変りつつあるゴールドマーケットの空気
(Gold 5 year)
ゴールドのマーケットの雰囲気が少しづつ変化してきました。6月30日にニューヨークで一瞬つけた1180ドルというのがやはり底値になりました。この日はその日のうちに1200ドルを回復、翌7月1日は1240ドルまで急騰しました。やはり1200ドル割れは非常に大きな買いがあるということがここで証明され、まだ弱気が一般に多い中、この日を境にゴールドはじわりじわり上昇を続けています。8月第二週には1380ドルを越え。ほぼ6月の急落以前のレベルに戻してきました。今回の安値1180ドルから約1ヶ月半で200ドル上昇したことになります。今年年初からの動きを考えると1700ドルから1200ドル割れまで500ドル下落して、そのうちほぼ200ドルを戻したことになります。この上昇の背景を考えてみましょう。
1.過去に例がないほどの実需の現物買い
先週World Gold Councilが発表した「Gold Demand Trend Q2 2013」によると
- 2013年Q2宝飾需要は37%アップして576トン。2008年のQ3以来のもっとも高いレベル。
- 中国では昨年同期比54%の需要増加。インドは51%増加。
- 中東の需要は33%増加。トルコは38%増加。
- 地金&コインへの投資は世界で昨年同期比78%の増加し、四半期として始めて500トンを越えた。
- 中国では地金&コインの昨年同期比は157%の急増。インドは116%増で122トン。
- 宝飾と地金&コイン需要を合わせると、2013Q2の消費需要は1083トンとなり、昨年よりも53%増えている。
また、Comexの倉券在庫も大きく減っており、ゴールドの現物のいらない場所(ニューヨーク)から、現物が必要とされている場所(インド、中国、中東)へのゴールド在庫の移動が明らかである。アジアの現物のLoco Londonに対するプレミアムの上昇はその現物需要の強さを示しており、急落した4月以降、香港では5-6ドル、中国のSGE(Shanghai Gold Exchange)では10ドルから40ドル、インドでも30ドル以上のプレミアムとなっている。
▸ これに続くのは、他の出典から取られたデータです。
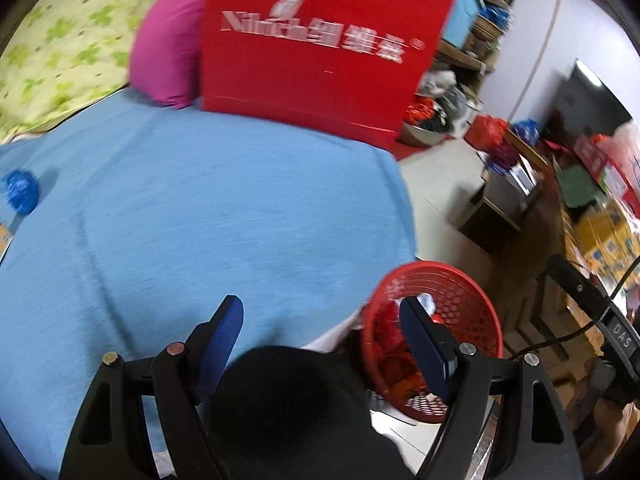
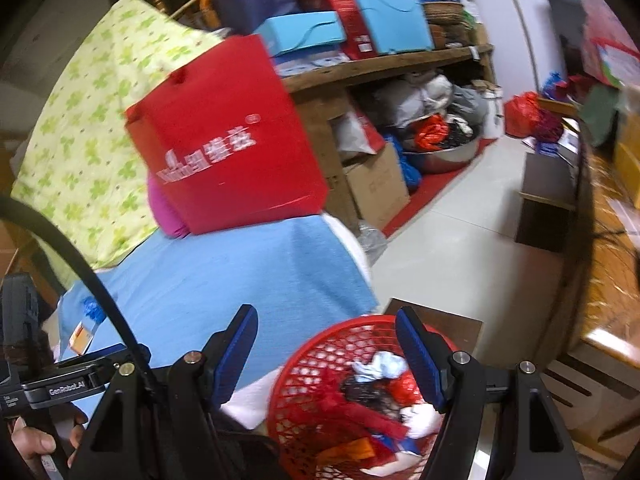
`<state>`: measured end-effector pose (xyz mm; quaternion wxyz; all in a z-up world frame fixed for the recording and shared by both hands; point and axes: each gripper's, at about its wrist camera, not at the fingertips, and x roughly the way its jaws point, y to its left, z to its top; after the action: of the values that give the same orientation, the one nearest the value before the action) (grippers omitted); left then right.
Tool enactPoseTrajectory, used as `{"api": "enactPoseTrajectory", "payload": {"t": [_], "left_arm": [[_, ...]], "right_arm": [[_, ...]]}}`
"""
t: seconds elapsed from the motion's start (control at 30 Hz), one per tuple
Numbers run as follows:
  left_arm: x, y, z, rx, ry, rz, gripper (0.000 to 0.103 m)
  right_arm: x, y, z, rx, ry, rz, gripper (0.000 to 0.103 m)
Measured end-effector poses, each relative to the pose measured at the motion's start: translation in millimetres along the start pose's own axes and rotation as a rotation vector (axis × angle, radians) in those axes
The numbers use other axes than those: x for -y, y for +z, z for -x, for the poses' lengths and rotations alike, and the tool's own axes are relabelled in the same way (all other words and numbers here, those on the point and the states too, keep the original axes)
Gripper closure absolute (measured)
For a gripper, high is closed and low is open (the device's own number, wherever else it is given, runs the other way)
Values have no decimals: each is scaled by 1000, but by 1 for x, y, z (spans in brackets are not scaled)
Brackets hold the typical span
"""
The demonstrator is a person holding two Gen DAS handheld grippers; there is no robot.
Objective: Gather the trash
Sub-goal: 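Move both tools back over the blanket toward the medicine box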
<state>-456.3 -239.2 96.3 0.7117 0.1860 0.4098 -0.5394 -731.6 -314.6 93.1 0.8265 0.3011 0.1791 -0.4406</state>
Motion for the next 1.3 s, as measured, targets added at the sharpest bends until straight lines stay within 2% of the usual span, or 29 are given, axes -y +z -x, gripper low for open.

これだけ長い期間、これだけ大きなプレミアムが継続した(そして今もしている)ことは過去に例をみない。
2013年前半のロンドンからチューリッヒへのゴールド輸出が2012年通年の8倍に膨らんでいる。ゴールドETFからの売却で出てきたラージバーをスイスの精錬所でキロバーに加工、アジアへ輸出されているものと思われる。 過去に例をみない。
2.膨らみすぎたコメックスの投資家ショートポジション
コメックスの投資家のグロスショートポジションは7月第一週に423トンという過去最大のショートを記録。ネットポジションでも過去10年では最小のポジションである100トンを割り込んでいた。そのショートカバーが入ってきており、ネットで98トンのロングであった最低ポジションが8月半ばには279トンロングまで膨らんできている。この大部分はショートカバーであり、423トンあったショートが247トンまで減少している。
3.5/22のBernanke発言でのQE3縮小が5月からの下げでほぼマーケットに折込済みになったこと。9月のFOMCにおいての債券買取縮小はほぼ既定路線、もしそうでなかった場合は上波乱がありえよう。
4.Gold ETFの売りの勢いが衰えてきて、8月第二週は昨年12月以来初めての純増となったこと。まだ小さな動きであるが、象徴的。先週発表された13FではSPDR Gold ETF最大のロングであるPaulson Fundがその53%を売ったこと、そしてSoros Fundはすべて売り払ったことがわかったが、これは逆に悪材料出尽くし感をマーケットに与えている。
5.ゴールドの生産コストの問題。プラチナと違いゴールドの生産コストは一概には表現できないが、上がってきていることは事実。GFMSのGold Survey2013によれば世界のゴールドの生産コストは1211ドルとなっており、7月頭の安値1180ドルはそれを一瞬割り込んだことになる。さすがにそこでは一瞬で大きく買い戻しが入っている。1200ドルは長期的にみてもマーケットのフロアになる可能性がたかい。
過去例をみない強烈な実需の買い、行き過ぎたファンドショートのカバー、ETFの売りの減少、そして生産コストの問題、これらの材料から現在ゴールドは年初来の下げを巻き戻しつつあります。あとはやはり9月のFOMCに対してのファンド筋の反応がどうなるか、が最大の焦点でしょう。個人的にはもはや織り込み済みだと思いますが、どうなりますか。